**Source material**
=== Section Start ===

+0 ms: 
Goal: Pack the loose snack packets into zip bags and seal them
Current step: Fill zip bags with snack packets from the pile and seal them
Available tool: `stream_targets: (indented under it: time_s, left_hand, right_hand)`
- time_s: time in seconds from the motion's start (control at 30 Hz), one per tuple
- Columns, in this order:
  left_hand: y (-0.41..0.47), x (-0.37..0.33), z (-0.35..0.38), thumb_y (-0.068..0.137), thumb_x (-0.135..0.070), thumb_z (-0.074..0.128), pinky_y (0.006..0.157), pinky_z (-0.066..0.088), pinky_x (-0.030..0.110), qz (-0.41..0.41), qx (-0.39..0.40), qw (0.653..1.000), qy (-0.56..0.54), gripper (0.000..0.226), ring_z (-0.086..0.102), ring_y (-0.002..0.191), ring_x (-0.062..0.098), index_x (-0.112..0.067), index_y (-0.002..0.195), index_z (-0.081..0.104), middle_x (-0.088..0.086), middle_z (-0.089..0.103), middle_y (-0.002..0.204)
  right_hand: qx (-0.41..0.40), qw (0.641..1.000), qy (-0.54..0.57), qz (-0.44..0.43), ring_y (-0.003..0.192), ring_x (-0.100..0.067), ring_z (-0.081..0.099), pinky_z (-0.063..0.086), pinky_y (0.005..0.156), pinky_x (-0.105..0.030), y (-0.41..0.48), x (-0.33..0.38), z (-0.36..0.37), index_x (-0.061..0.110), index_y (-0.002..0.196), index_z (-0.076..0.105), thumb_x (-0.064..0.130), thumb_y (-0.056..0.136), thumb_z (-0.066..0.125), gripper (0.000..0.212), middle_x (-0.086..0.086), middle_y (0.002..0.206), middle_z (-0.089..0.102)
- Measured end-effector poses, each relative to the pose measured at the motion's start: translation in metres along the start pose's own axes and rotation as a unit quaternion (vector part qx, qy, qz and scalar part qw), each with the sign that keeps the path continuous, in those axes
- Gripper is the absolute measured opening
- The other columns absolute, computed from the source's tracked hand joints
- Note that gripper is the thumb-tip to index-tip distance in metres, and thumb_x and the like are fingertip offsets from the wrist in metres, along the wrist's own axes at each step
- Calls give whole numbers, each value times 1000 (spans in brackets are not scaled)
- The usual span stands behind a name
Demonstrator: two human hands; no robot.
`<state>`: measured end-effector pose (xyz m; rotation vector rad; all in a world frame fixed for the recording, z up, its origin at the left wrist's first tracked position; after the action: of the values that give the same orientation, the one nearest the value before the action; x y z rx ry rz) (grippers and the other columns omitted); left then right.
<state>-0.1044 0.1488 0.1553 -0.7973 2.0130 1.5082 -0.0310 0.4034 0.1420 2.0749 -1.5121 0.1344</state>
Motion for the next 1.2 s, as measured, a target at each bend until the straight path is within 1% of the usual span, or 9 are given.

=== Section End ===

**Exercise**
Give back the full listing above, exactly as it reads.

**Expected answer**
+0 ms: 
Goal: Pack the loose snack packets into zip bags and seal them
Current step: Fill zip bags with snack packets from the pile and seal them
Available tool: `stream_targets: (indented under it: time_s, left_hand, right_hand)`
- time_s: time in seconds from the motion's start (control at 30 Hz), one per tuple
- Columns, in this order:
  left_hand: y (-0.41..0.47), x (-0.37..0.33), z (-0.35..0.38), thumb_y (-0.068..0.137), thumb_x (-0.135..0.070), thumb_z (-0.074..0.128), pinky_y (0.006..0.157), pinky_z (-0.066..0.088), pinky_x (-0.030..0.110), qz (-0.41..0.41), qx (-0.39..0.40), qw (0.653..1.000), qy (-0.56..0.54), gripper (0.000..0.226), ring_z (-0.086..0.102), ring_y (-0.002..0.191), ring_x (-0.062..0.098), index_x (-0.112..0.067), index_y (-0.002..0.195), index_z (-0.081..0.104), middle_x (-0.088..0.086), middle_z (-0.089..0.103), middle_y (-0.002..0.204)
  right_hand: qx (-0.41..0.40), qw (0.641..1.000), qy (-0.54..0.57), qz (-0.44..0.43), ring_y (-0.003..0.192), ring_x (-0.100..0.067), ring_z (-0.081..0.099), pinky_z (-0.063..0.086), pinky_y (0.005..0.156), pinky_x (-0.105..0.030), y (-0.41..0.48), x (-0.33..0.38), z (-0.36..0.37), index_x (-0.061..0.110), index_y (-0.002..0.196), index_z (-0.076..0.105), thumb_x (-0.064..0.130), thumb_y (-0.056..0.136), thumb_z (-0.066..0.125), gripper (0.000..0.212), middle_x (-0.086..0.086), middle_y (0.002..0.206), middle_z (-0.089..0.102)
- Measured end-effector poses, each relative to the pose measured at the motion's start: translation in metres along the start pose's own axes and rotation as a unit quaternion (vector part qx, qy, qz and scalar part qw), each with the sign that keeps the path continuous, in those axes
- Gripper is the absolute measured opening
- The other columns absolute, computed from the source's tracked hand joints
- Note that gripper is the thumb-tip to index-tip distance in metres, and thumb_x and the like are fingertip offsets from the wrist in metres, along the wrist's own axes at each step
- Calls give whole numbers, each value times 1000 (spans in brackets are not scaled)
- The usual span stands behind a name
Demonstrator: two human hands; no robot.
`<state>`: measured end-effector pose (xyz m; rotation vector rad; all in a world frame fixed for the recording, z up, its origin at the left wrist's first tracked position; after the action: of the values that give the same orientation, the one nearest the value before the action; x y z rx ry rz) (grippers and the other columns omitted); left then right.
<state>-0.1044 0.1488 0.1553 -0.7973 2.0130 1.5082 -0.0310 0.4034 0.1420 2.0749 -1.5121 0.1344</state>
Motion for the next 1.2 s, as measured, a target at each bend until the straight path is within 1% of the usual span, or 9 are given.

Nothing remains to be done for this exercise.